### ASSIGNMENT
Output range, inclusive: from the line containing "Two frames from" to the line containing "stainless steel pot: (170, 172) stays". Restate those lines from the data below word for word and only those.

### RECORDS SUPPLIED
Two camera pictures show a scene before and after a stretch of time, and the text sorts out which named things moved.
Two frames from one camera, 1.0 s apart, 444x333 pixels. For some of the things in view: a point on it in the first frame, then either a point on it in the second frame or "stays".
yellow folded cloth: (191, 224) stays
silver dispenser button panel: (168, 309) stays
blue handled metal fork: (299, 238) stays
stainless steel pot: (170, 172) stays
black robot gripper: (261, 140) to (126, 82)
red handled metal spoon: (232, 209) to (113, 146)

### SOLUTION TO THIS EXERCISE
Two frames from one camera, 1.0 s apart, 444x333 pixels. For some of the things in view: a point on it in the first frame, then either a point on it in the second frame or "stays".
yellow folded cloth: (191, 224) stays
silver dispenser button panel: (168, 309) stays
blue handled metal fork: (299, 238) stays
stainless steel pot: (170, 172) stays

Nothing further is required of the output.